My mother always wildly decorates her home for the holidays. This year she has sent us pictures of her fantastical decorations because my husband and I have decided that it wouldn’t be prudent to travel. We haven’t put up a tree at our house. However, we’ve decorated the larger houseplants with lights and hung the kids’ stockings.
As I was looking for something to post on my blog, I came across the description of this melancholy Christmas from 1914, found in My War Diary, by Mary King Waddington.
Mary was born in New York City in 1833 and later moved with her family to France. There, she became the second wife of William Henry Waddington. William later served as the Prime Minister of France in 1879 and then as the French Ambassador to the United Kingdom. Mary wrote several books about her experiences as a French statesman’s wife.
In My War Diary, which takes place after her husband’s death, she chronicles her experiences in France during WWI. During the time of the excerpt below, she is living with her daughter-in-law, Charlotte, in Paris, while her son Francis is away at war.
Charlotte and I went out this morning to do a little, very little shopping. She won’t have a Christmas tree, which the boys quite understand. “War times” explains everything. But they have their crèche as usual, as all the animals and rois mages are there; and hung up their stockings–one for father, and we will send him a Christmas paquet, with a plum-pudding.
Our dinner was as cheerful as it could be under the circumstances.

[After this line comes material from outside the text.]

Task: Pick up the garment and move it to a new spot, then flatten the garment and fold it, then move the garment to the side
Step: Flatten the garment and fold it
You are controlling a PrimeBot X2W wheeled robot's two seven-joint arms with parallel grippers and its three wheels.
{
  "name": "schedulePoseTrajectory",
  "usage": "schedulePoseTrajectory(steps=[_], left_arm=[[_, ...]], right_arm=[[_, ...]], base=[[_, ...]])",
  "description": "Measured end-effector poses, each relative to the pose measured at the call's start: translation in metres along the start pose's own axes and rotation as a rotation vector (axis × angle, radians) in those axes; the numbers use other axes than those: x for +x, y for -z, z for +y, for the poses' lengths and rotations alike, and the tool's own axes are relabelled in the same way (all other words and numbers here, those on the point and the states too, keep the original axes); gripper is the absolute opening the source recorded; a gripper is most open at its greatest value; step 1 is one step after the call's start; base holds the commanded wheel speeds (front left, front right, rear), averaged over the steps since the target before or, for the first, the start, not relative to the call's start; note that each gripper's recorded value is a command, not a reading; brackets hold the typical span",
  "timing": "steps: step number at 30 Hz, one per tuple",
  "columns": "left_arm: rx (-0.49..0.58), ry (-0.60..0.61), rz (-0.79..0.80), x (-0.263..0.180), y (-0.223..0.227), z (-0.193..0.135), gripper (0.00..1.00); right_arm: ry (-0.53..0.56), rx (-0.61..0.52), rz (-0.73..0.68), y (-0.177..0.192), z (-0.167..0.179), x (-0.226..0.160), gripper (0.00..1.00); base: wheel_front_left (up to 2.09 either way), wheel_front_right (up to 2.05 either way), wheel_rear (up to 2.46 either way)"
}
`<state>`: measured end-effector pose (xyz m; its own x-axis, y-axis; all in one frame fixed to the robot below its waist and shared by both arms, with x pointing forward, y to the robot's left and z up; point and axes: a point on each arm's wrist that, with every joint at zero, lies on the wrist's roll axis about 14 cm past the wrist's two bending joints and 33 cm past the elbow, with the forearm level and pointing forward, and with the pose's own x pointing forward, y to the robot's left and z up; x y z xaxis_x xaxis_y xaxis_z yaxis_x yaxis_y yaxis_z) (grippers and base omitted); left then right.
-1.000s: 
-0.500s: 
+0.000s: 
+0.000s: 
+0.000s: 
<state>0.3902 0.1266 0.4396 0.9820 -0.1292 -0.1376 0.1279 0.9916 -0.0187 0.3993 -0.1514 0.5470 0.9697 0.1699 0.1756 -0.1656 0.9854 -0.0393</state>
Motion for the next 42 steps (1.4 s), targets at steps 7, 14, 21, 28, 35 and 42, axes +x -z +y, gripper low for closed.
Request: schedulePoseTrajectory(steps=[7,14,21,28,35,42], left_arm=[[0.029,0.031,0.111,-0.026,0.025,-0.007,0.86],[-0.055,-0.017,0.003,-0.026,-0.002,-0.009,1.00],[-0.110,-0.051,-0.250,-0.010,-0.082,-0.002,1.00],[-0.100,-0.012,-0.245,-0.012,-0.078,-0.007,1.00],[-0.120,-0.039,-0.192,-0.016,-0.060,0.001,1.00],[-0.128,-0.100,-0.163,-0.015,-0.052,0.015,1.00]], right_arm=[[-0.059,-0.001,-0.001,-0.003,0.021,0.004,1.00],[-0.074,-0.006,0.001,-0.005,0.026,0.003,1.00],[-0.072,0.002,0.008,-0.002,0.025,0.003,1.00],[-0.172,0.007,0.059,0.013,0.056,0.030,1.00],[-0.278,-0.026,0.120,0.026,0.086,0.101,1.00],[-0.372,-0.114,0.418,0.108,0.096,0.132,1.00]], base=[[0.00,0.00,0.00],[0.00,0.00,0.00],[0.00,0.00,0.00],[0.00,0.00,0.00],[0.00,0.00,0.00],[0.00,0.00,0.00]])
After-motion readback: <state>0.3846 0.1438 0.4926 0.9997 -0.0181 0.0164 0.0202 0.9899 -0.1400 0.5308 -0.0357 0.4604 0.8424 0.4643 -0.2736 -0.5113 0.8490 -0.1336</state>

We had a small tree in the middle of the table, just to mark the day. We tried not to miss Francis too awfully; choked a little when we drank to our men at the front. I wonder what next Christmas will bring us, and how many places will be empty at the Christmas dinner. But we mustn’t look forward, only be thankful that after five months of war none of our men are touched.

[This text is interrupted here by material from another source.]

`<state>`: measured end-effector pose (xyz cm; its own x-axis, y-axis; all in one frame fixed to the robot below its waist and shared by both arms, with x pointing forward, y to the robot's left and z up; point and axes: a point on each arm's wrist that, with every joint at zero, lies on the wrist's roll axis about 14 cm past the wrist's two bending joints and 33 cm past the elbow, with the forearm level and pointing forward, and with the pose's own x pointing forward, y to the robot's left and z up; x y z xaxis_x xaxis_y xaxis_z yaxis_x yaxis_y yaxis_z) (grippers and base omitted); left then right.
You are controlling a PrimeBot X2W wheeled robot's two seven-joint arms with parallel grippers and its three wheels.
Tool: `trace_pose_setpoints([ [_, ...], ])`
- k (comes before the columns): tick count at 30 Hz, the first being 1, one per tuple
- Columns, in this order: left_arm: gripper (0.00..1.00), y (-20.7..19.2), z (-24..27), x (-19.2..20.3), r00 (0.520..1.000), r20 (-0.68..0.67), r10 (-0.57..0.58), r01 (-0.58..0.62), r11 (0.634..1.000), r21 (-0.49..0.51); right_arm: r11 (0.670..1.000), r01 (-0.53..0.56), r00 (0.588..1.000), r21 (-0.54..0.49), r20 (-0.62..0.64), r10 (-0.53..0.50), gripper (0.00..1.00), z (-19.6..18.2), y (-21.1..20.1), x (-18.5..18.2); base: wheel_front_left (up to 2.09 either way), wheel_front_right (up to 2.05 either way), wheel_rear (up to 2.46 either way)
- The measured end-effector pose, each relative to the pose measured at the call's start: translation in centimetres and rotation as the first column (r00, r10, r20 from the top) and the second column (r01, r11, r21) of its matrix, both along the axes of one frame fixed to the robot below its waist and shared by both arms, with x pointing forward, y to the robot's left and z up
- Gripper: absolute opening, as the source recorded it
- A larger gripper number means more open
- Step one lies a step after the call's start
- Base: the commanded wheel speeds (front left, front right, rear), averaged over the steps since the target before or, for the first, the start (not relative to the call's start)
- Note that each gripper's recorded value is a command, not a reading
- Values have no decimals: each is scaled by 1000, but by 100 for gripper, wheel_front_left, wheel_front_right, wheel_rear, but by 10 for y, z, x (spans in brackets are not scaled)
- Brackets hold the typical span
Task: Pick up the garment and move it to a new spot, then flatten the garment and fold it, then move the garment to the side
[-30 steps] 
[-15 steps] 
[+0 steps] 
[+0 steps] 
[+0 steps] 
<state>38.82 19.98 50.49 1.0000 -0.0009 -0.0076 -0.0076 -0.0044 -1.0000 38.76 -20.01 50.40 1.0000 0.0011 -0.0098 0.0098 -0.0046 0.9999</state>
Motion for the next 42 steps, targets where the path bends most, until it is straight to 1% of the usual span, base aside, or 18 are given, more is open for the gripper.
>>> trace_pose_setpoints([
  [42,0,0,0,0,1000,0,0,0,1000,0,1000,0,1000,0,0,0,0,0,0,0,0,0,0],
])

The days are so exactly alike. Time slips by without our realising how fast it goes.
I am writing late, just to see the old year out. The street is perfectly quiet and dark. No balls, no réveillons. This tragic year finishes in darkness and silence. Certainly, if Paris had become too frivolous and pleasure-loving, she is expiating it now. The people themselves are so changed. They are not sad; that isn’t the word, but serious, engrossed with the men in the ranks and the women and children left behind them.
Paris is caring well for all her children. There are ouvroirs and free meals (very good) everywhere.
Dans un hôpital du Nord de la France, le décor de Christmas (Noël). 1914.